This task is to restate all of the entries exactly.

++++++

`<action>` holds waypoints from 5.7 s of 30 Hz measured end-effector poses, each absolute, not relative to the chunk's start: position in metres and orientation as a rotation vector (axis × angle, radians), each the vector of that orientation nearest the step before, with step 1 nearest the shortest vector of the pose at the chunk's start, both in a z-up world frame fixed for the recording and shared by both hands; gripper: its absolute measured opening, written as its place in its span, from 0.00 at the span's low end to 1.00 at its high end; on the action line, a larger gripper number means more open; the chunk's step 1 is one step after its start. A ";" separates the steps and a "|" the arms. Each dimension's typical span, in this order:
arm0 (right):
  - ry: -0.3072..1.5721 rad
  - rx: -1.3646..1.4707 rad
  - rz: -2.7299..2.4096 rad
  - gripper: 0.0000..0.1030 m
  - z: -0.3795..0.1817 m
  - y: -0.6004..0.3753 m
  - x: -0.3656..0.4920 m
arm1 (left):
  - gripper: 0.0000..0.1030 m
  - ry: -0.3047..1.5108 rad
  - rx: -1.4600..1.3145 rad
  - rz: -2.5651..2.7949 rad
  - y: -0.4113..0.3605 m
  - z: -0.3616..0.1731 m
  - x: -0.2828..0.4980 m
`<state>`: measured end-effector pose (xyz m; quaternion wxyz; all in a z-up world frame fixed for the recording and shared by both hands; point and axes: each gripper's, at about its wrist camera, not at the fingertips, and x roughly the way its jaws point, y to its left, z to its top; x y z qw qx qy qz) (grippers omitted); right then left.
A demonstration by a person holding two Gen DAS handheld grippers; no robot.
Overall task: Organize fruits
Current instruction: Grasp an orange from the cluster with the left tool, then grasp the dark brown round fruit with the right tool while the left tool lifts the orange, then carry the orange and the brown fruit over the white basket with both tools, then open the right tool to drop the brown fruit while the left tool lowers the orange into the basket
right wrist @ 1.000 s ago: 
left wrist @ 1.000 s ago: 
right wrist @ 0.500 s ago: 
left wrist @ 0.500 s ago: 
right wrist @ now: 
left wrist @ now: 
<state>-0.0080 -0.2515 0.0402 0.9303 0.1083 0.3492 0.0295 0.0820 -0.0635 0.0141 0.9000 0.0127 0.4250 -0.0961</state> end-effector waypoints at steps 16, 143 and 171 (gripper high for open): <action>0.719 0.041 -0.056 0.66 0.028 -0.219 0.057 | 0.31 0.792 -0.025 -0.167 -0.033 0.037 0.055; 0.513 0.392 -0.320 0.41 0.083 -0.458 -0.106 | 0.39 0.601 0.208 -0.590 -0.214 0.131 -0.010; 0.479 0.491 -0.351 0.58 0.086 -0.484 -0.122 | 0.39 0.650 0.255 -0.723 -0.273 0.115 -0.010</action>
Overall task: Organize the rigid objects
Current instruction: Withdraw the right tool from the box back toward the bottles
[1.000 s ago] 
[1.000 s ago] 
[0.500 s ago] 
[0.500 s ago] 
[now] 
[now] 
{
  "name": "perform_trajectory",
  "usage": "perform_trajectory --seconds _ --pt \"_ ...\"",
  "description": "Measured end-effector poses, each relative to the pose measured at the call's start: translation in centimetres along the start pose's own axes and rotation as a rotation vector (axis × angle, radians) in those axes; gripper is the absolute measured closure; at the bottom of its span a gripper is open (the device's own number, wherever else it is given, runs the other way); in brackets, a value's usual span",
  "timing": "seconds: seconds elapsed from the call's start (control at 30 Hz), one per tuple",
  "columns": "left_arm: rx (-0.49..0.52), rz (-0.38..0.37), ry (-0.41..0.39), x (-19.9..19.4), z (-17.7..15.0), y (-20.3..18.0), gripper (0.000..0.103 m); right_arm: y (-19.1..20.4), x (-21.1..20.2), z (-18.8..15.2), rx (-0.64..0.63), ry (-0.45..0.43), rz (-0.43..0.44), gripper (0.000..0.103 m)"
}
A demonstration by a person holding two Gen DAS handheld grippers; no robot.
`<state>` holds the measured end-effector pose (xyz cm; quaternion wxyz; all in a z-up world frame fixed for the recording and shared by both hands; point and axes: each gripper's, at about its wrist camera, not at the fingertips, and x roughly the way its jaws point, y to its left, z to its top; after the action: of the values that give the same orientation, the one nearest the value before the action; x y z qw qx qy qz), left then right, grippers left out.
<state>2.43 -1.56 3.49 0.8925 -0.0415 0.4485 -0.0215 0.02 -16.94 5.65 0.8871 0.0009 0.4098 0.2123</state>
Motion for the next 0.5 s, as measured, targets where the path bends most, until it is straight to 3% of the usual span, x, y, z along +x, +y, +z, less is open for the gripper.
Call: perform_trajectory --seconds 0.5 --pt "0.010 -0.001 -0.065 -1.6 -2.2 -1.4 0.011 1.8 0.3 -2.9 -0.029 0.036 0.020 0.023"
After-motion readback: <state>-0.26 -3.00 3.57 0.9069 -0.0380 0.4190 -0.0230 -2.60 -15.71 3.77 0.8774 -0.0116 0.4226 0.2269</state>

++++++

*Solution below:*
`<action>` holds waypoints from 5.7 s of 30 Hz measured end-effector poses, each absolute, not relative to the chunk's start: position in metres and orientation as a rotation vector (axis × angle, radians), each the vector of that orientation nearest the step before, with step 1 nearest the shortest vector of the pose at the chunk's start, both in a z-up world frame fixed for the recording and shared by both hands; gripper: its absolute measured opening, written as its place in its span, from 0.00 at the span's low end to 1.00 at its high end; on the action line, a larger gripper number means more open; the chunk's step 1 is one step after its start. A ";" separates the steps and a "|" the arms. Each dimension's typical span, in this order:
arm0 (right):
  - ry: -0.3072..1.5721 rad
  - rx: -1.3646..1.4707 rad
  - rz: -2.7299..2.4096 rad
  - gripper: 0.0000..0.1030 m
  - z: -0.3795..0.1817 m
  - y: -0.6004..0.3753 m
  - x: -0.3656..0.4920 m
arm1 (left):
  - gripper: 0.0000..0.1030 m
  - ry: -0.3047..1.5108 rad
  - rx: -1.4600..1.3145 rad
  - rz: -2.5651..2.7949 rad
  - y: -0.4113..0.3605 m
  - z: -0.3616..0.1731 m
  - x: -0.2828..0.4980 m
`<state>`: measured end-effector pose (xyz m; quaternion wxyz; all in a z-up world frame fixed for the recording and shared by both hands; point and axes: each gripper's, at about its wrist camera, not at the fingertips, and x roughly the way its jaws point, y to its left, z to its top; x y z qw qx qy qz) (grippers omitted); right then left.
A demonstration by a person holding two Gen DAS handheld grippers; no robot.
Overall task: Organize fruits
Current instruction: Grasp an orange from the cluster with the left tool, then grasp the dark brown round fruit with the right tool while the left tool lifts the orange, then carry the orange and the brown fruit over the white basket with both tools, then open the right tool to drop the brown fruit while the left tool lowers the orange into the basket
right wrist @ 1.000 s ago: 
left wrist @ 1.000 s ago: 
right wrist @ 0.500 s ago: 
left wrist @ 0.500 s ago: 
right wrist @ now: 
left wrist @ now: 
<state>-0.0080 -0.2515 0.0402 0.9303 0.1083 0.3492 0.0295 0.0820 -0.0635 0.0141 0.9000 0.0127 0.4250 -0.0961</state> end-effector waypoints at steps 16, 143 and 171 (gripper high for open): <action>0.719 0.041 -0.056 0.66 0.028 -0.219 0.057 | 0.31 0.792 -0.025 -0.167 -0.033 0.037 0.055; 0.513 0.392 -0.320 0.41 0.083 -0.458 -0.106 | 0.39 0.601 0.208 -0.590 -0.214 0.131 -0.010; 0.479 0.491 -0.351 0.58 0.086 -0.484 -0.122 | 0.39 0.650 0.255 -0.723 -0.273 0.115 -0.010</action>
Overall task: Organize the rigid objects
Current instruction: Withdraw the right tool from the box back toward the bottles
[1.000 s ago] 
[1.000 s ago] 
[0.500 s ago] 
[0.500 s ago] 
[now] 
[now] 
{
  "name": "perform_trajectory",
  "usage": "perform_trajectory --seconds _ --pt \"_ ...\"",
  "description": "Measured end-effector poses, each relative to the pose measured at the call's start: translation in centimetres along the start pose's own axes and rotation as a rotation vector (axis × angle, radians) in those axes; gripper is the absolute measured closure; at the bottom of its span a gripper is open (the device's own number, wherever else it is given, runs the other way); in brackets, a value's usual span",
  "timing": "seconds: seconds elapsed from the call's start (control at 30 Hz), one per tuple",
  "columns": "left_arm: rx (-0.49..0.52), rz (-0.38..0.37), ry (-0.41..0.39), x (-19.9..19.4), z (-17.7..15.0), y (-20.3..18.0), gripper (0.000..0.103 m); right_arm: y (-19.1..20.4), x (-21.1..20.2), z (-18.8..15.2), rx (-0.64..0.63), ry (-0.45..0.43), rz (-0.43..0.44), gripper (0.000..0.103 m)"
}
A demonstration by a person holding two Gen DAS handheld grippers; no robot.
`<state>` holds the measured end-effector pose (xyz cm; quaternion wxyz; all in a z-up world frame fixed for the recording and shared by both hands; point and axes: each gripper's, at about its wrist camera, not at the fingertips, and x roughly the way its jaws point, y to its left, z to its top; after the action: of the values that give the same orientation, the one nearest the value before the action; x y z qw qx qy qz), left then right, grippers left out.
<state>2.43 -1.56 3.49 0.8925 -0.0415 0.4485 -0.0215 0.02 -16.94 5.65 0.8871 0.0009 0.4098 0.2123</state>
Motion for the next 0.5 s, as measured, targets where the path bends most, until it is straight to 3% of the usual span, x, y, z along +x, +y, +z, less is open for the gripper.
Call: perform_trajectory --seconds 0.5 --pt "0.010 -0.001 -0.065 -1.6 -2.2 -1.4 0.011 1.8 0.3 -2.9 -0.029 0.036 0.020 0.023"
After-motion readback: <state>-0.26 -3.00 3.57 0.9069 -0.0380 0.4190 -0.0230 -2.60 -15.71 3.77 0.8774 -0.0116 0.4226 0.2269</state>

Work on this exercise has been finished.